A GIRL NAMED WHITNEY
In August 1993, a scared 16-year-old walked into a hospital in Cebu, Philippines and soon gave birth to a healthy baby girl. Later that day, she snuck out, leaving the child she’d named Whitney, behind.

This is how my life began.

After my mother abandoned me, I lived in the hospital for three months, along with six other abandoned children. Out of fear that we would be handed over to the government and become lost orphans, the nurses hid us in a closet during the week and took us home with them on the weekends. They searched the city for our parents, but never found them.

After three months, a children’s shelter discovered what was happening at the hospital and were able to get us properly into the system. When I was 14 months old, I was adopted by the Pitner family and moved to Colorado. As I grew up, I wrestled with why my birth mother abandoned me, and I couldn’t wrap my head around how a loving God would let it happen. When I turned 16—the same age that my birth mother was when she had me—I found myself looking for answers to questions I was too scared to admit to anyone, including myself. How could someone abandon their own child? What did I do to deserve to be left behind? What part of me did she not want to be associated with?

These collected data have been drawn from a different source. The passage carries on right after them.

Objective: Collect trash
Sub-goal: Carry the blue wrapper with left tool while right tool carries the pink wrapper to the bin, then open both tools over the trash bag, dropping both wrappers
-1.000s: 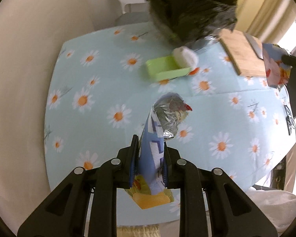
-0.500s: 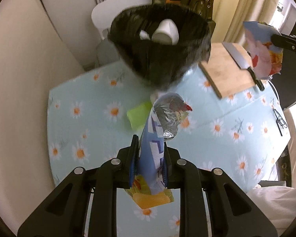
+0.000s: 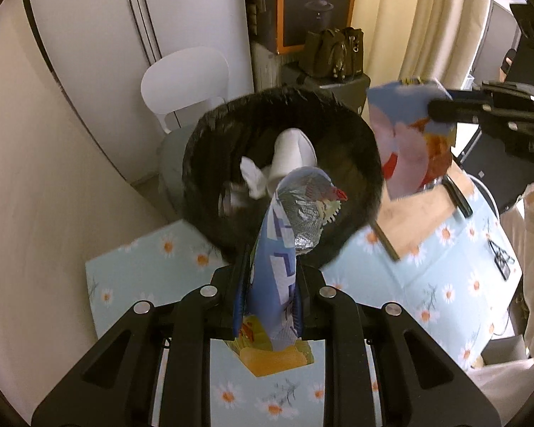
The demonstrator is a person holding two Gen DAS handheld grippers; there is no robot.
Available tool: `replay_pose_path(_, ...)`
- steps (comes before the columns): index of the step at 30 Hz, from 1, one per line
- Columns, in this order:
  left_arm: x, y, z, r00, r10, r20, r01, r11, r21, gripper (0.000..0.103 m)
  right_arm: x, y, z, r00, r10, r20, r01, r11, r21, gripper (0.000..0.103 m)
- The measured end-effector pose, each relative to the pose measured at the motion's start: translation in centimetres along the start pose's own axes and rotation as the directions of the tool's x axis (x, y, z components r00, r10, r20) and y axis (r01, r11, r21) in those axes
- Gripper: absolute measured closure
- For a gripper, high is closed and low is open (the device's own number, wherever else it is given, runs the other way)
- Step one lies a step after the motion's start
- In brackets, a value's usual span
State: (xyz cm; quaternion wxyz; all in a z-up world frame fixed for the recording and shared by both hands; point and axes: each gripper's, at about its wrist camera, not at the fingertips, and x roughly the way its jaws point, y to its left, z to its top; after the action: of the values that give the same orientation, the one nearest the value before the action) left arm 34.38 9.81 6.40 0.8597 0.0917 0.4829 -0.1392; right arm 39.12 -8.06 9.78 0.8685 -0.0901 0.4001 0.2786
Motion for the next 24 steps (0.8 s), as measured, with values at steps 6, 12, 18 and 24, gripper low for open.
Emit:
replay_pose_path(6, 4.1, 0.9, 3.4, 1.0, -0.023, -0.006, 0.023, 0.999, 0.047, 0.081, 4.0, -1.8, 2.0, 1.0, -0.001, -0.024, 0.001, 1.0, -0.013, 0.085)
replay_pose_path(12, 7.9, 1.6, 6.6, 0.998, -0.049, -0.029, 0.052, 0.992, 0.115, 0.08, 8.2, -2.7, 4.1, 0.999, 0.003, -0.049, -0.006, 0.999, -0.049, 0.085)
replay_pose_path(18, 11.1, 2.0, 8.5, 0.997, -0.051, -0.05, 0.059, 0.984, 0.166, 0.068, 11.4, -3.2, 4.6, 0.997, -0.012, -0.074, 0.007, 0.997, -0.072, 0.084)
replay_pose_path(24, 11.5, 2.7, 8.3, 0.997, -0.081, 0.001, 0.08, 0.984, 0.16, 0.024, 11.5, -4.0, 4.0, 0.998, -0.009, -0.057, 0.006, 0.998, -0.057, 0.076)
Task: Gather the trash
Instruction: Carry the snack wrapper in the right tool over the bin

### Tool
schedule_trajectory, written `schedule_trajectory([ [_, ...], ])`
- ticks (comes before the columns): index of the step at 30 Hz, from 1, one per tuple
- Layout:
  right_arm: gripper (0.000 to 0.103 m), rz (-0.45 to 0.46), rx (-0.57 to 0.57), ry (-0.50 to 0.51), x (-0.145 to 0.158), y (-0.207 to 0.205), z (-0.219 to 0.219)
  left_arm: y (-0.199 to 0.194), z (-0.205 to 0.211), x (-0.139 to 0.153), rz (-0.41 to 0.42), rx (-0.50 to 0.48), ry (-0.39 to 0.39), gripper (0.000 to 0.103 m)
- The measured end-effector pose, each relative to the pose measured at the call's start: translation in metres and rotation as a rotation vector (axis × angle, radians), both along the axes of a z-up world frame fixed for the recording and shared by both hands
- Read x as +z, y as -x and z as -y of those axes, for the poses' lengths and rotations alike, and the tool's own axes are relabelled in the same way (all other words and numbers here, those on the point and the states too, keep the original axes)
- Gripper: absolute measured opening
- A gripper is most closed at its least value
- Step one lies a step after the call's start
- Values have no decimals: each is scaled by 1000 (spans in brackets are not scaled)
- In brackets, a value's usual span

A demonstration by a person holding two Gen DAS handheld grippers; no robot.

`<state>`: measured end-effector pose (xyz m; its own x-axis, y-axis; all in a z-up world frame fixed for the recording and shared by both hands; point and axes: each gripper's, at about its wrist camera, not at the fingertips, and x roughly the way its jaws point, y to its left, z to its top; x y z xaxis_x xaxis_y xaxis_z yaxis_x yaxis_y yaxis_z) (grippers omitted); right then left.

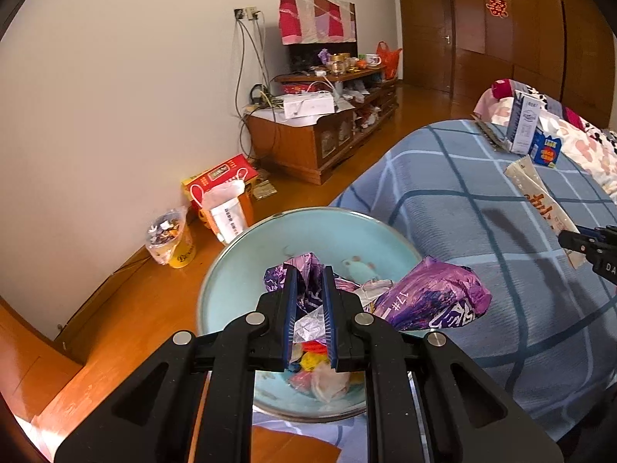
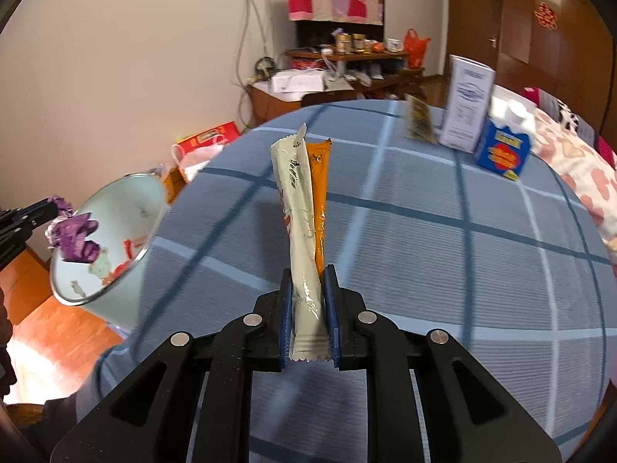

In 2015, I gave my life to Jesus and embarked on a healing journey. I discovered it no longer mattered why she abandoned me. I knew God was protecting me the entire time. It no longer mattered what could have happened if she kept me; I knew God had a plan all along.

Sometimes, we don’t understand the ways God uses to bring us into a new life. Like in John 11, Lazarus is dying, and his sisters, Mary and Martha, beg Jesus to come quickly to save him. Jesus says the illness will not lead to death. “It is for the glory of God, so that the Son of God may be glorified through it.” Jesus waits a couple days to travel to Judea, where Lazarus is. In that time, Lazarus dies.

Four days later, Jesus stands before his tomb and tells them to roll the stone away. Martha cautions against it, but Jesus says, “Did I not tell you that if you believed you would see the glory of God?” Right before he raises Lazarus from the dead, he looks up to Heaven and says, “Father, I thank you that you have heard me. I knew that you always hear me...”

Today, I snuggle my sweet two-year-old girl, whom I named Whitney, and I know that verse to be true. In the darkest parts of my life—in the desperation, the anger, the hurt, and the pain—God heard me. He always hears me. Nothing was too much for him, and in the end, he raised me to new life. Every day, I look at my daughter and see the glory of God through her.

I hope you, too, can find rest in the fact that there is nothing that we can say or do that will turn God away from us once we are his. He always has and always will hear us.
...It is for the glory of God, so that the Son of God may be glorified through it.
JOHN 11:4 (ESV)
Reflect: How have you seen God breathe new life into an area you thought was dead?